To use the SATA drives to their fullest, I used a software utility from the Asus support site which creates a diskette that contained the Intel ICH9R driver. This driver makes it possible to install Windows XP with the BIOS option "SATA Configuration" set as "AHCI". This should allow the drives to use features such as NCQ, the aim being to improve performance. But you must have the driver diskette before you install XP (and remember to press F8 when the installer asks if you have RAID drivers you want to use); as far as I understand it, you cannot simply install an AHCI/RAID driver in XP later on and then change the BIOS to AHCI mode.
Driver diskette ready, I installed Windows XP successfully with the drives in AHCI mode, which was pleasing. Overall, though, I loathe installing Windows, because you have to start off with your years-old CD, and then download patch after patch, apply service pack after service pack, and suffer reboot after reboot, to get Windows up to a version that is safe to use on the internet. Even with a Service Pack 3 install CD, it took me almost two hours to get to a fully-patched version of Windows XP SP3.
Asus InstAll also seems to like life in the slow lane. To install five drivers (for Intel chipset, onboard sound, network interfaces, etc) it took an unbelievable amount of time. I could have installed Doom3 in less time. At least the drivers that came with the BFG 8800 GT OC installed within about thirty seconds.
The on-board sound worked fine, though I decided that I wanted to use Creative EAX, so I installed drivers for the Audigy 2 soundcard. Sound from the Audigy worked fine at first, and for a few seconds after a reboot, then it would vanish, and not come back until I reinstalled the device, only to vanish again after the next reboot. I spent ages trying to fix this: uninstalling the on-board sound drivers, disabling the on-board sound chip in the BIOS, reinstalling the Audigy, but nothing worked. In the end I discovered that if you go into Device Manager in XP and choose the View menu option "Show Hidden", you see a couple of other sound-related devices that you don't normally see. I unistalled these, then reinstalled the Audigy 2 and finally the sound worked and continued to work after rebooting. Computers, eh? Must have been some remnant from the on-board sound software that was loading just after reboot, and was not being automatically uninstalled when the rest of the on-board software was uninstalled.
To take advantage of the shiny new 64-bit processor, and the full 4GB of installed RAM, I downloaded and burnt to CD a copy of the Ubuntu Hardy Heron AMD64 installer. (It's called the AMD64 desktop CD, but it's also the correct one to use for an Intel 64-bit processor.) I booted from this newly-created CD at 18:10 and, even after procrastinating at the disk partition stage, I had booted into the desktop by 18:53. Less than forty-five minutes to install and boot into a fully up-to-date operating system, though that time doesn't include the quarter-hour-or-so to download and burn the install CD. Still, compared to fighting with the repetetive Windows install, it was luxury.

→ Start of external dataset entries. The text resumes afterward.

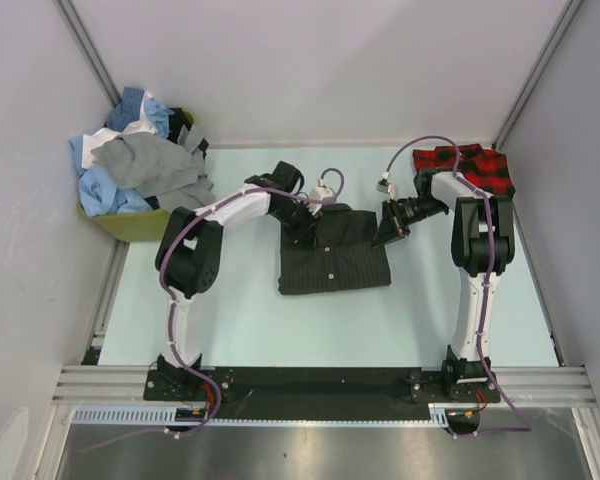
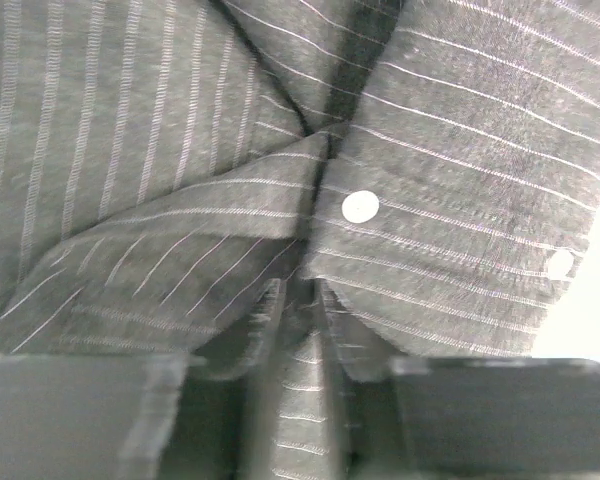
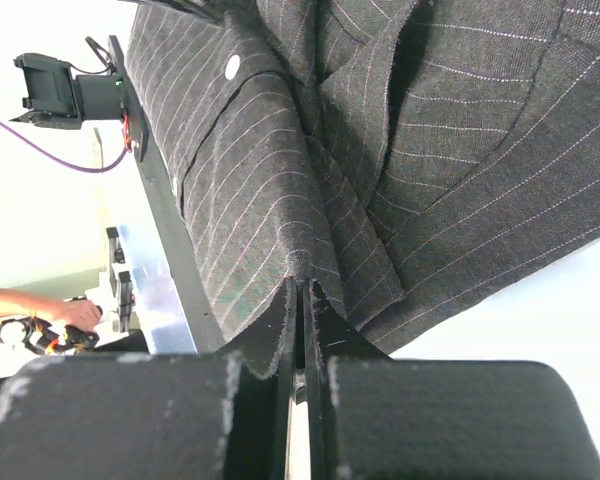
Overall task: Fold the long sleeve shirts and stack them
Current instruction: Fold the shirt
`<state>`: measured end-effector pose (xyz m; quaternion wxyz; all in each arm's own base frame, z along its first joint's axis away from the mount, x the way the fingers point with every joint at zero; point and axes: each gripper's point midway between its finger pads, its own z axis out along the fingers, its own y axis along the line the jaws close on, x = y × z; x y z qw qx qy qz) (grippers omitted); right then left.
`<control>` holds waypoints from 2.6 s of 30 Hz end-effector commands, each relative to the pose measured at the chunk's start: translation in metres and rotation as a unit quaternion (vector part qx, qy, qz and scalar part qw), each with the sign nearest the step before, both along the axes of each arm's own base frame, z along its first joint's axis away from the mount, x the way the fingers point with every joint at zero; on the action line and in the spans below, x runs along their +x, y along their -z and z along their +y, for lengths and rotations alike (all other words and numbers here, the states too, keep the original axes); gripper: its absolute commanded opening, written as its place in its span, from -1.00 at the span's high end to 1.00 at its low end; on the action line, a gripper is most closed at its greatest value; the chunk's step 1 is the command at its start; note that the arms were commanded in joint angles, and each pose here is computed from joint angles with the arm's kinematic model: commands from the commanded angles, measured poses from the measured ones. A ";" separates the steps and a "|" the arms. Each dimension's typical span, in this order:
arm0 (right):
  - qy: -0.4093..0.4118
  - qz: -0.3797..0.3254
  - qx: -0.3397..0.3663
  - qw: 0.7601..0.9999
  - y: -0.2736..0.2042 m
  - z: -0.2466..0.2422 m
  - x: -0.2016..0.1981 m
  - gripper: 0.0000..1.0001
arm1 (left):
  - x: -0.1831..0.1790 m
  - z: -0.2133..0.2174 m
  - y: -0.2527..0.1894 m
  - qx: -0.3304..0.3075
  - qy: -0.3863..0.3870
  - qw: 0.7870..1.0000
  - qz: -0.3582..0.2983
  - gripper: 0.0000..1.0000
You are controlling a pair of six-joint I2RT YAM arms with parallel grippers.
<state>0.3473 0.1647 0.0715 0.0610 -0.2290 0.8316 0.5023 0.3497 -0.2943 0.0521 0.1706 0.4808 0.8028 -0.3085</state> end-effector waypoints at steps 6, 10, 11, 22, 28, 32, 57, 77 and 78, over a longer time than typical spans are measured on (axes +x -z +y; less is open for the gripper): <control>0.015 -0.050 0.007 0.999 -0.024 -0.002 0.016 1.00 | -0.002 0.039 -0.059 -0.099 -0.085 0.988 0.078 -0.12; 0.027 -0.047 0.005 0.999 -0.022 -0.005 0.020 1.00 | -0.013 0.047 -0.044 -0.094 -0.106 0.982 0.125 -0.21; 0.032 -0.046 0.004 0.998 -0.021 -0.006 0.022 1.00 | -0.015 0.047 -0.039 -0.089 -0.109 0.981 0.135 -0.22; 0.046 -0.045 0.001 0.998 -0.016 -0.009 0.023 1.00 | -0.031 0.047 -0.025 -0.091 -0.118 0.972 0.182 -0.17; 0.047 -0.057 0.007 0.997 -0.025 -0.006 0.025 1.00 | -0.028 0.052 -0.025 -0.082 -0.139 0.971 0.174 -0.12; 0.044 -0.052 0.008 0.998 -0.024 -0.004 0.022 1.00 | -0.018 0.063 -0.017 -0.059 -0.169 0.972 0.152 -0.32; 0.058 -0.087 0.006 0.994 -0.046 -0.005 0.049 1.00 | 0.013 0.074 -0.063 -0.099 -0.172 0.976 0.086 1.00; 0.150 -0.170 0.022 0.974 -0.028 0.001 0.192 1.00 | 0.143 0.087 -0.039 -0.039 -0.259 0.964 -0.041 1.00; 0.153 -0.175 0.023 0.972 -0.022 0.003 0.198 1.00 | 0.147 0.090 -0.034 -0.029 -0.266 0.963 -0.045 1.00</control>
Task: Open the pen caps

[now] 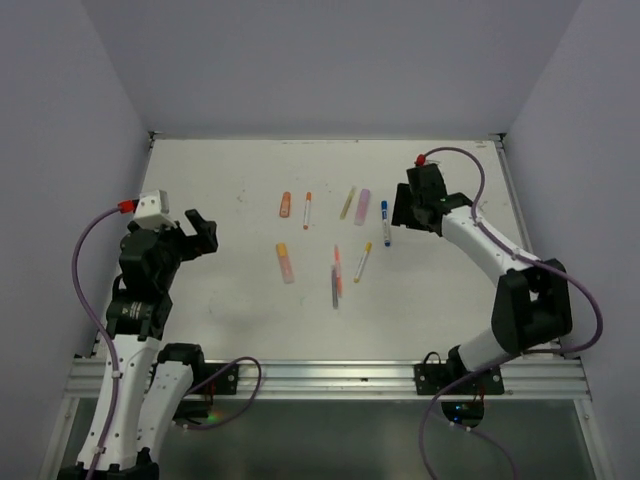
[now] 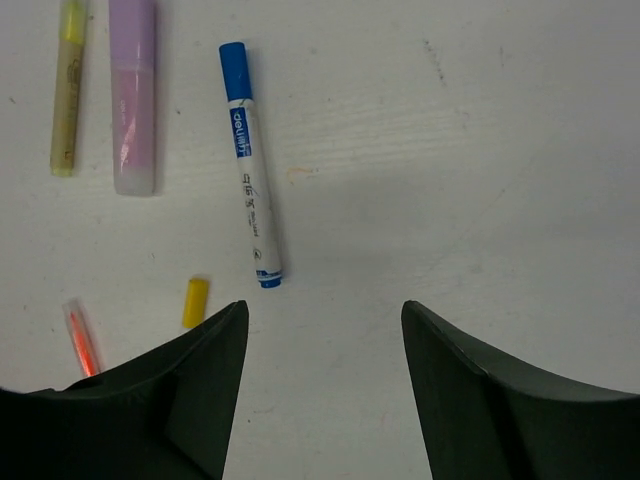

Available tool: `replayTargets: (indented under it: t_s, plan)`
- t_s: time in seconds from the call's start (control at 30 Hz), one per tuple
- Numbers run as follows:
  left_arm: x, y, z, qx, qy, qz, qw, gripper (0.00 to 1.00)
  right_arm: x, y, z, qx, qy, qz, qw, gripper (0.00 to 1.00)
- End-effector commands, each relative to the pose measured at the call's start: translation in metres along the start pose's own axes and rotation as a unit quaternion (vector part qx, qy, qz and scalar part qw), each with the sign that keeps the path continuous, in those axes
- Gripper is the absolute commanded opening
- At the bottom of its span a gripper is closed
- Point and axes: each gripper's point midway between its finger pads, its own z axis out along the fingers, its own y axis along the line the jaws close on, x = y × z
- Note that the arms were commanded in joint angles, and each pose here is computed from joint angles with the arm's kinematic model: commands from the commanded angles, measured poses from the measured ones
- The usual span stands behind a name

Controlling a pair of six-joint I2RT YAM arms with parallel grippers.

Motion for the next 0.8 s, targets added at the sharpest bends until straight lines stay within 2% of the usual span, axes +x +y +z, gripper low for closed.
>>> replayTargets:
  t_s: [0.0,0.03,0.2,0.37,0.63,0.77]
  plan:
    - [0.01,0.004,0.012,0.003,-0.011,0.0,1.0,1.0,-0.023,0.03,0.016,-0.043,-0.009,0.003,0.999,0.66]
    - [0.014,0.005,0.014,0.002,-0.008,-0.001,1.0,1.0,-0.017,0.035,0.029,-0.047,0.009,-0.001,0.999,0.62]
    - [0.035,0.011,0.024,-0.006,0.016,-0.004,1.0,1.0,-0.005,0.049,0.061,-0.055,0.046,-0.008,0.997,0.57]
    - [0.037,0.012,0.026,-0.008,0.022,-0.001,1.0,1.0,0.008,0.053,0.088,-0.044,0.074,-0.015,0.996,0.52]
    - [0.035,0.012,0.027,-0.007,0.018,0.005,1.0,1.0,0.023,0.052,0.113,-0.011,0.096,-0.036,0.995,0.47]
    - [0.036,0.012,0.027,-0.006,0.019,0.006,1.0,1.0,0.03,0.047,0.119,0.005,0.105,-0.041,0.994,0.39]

The luxury ended just after that, as I couldn't get Ubuntu to work with the network interface. I spent an hour struggling to get it to work reliably with either of the two Gigabit Ethernet ports on the Asus P5K Premium WiFi-AP motherboard, and only then did I find an online forum posting that explained that where a PC has two network interfaces, they must be configured to be on separate subnets. So I put one interface on a 192.168.x.x subnet, and the other on a 10.0.0.x subnet, and networking worked fine after that. So it was probably my fault, but it would have been very nice if Ubuntu had helpfully spotted that I had two interfaces and offered me advice in the first place.
The Audigy 2 worked without any trouble in Ubuntu. Setting up a software RAID volume using mdadm didn't take long, even though I'd already put files onto one of the partitions and had to use the recovery console before I was permitted to clear them off and use that partition as part of the RAID volume.
Getting my files off of the old machine and into Ubuntu wasn't as easy as I'd expected. I'd forgotten that Linux takes security more seriously than Windows, and Ubuntu was asking for a password to access the shared folders on the FAT32 partition, even though there was no password. Rather than create a user account, I did the lazy thing and just booted into Windows XP on the old machine. Windows XP couldn't care less about security of shared folders, and it happily served up the files to Ubuntu without asking for any passwords. However, getting my files off of the ext3 Linux partition on the old machine forced me to stop being lazy (because Windows cannot read Linux partitions at all) and I had to create a Samba user account on the old machine by typing this into a command line:
sudo smbpasswd -a bob
and then choosing a password. It did bug me that Ubuntu offers a graphical interface for Samba that doesn't seem to warn you that you need to do this first.
An annoyingly necessary piece of software these days is Adobe Flash. Adobe haven't written a 64-bit version of Flash yet, so I tried out the open source alternatives in Ubuntu: swfdec and Gnash. I could only get YouTube to work using swfdec; it didn't work at all in Gnash when I tried it. And even swfdec causes Firefox to crash far too often when trying to run a Flash object. And the last.fm player didn't work with either.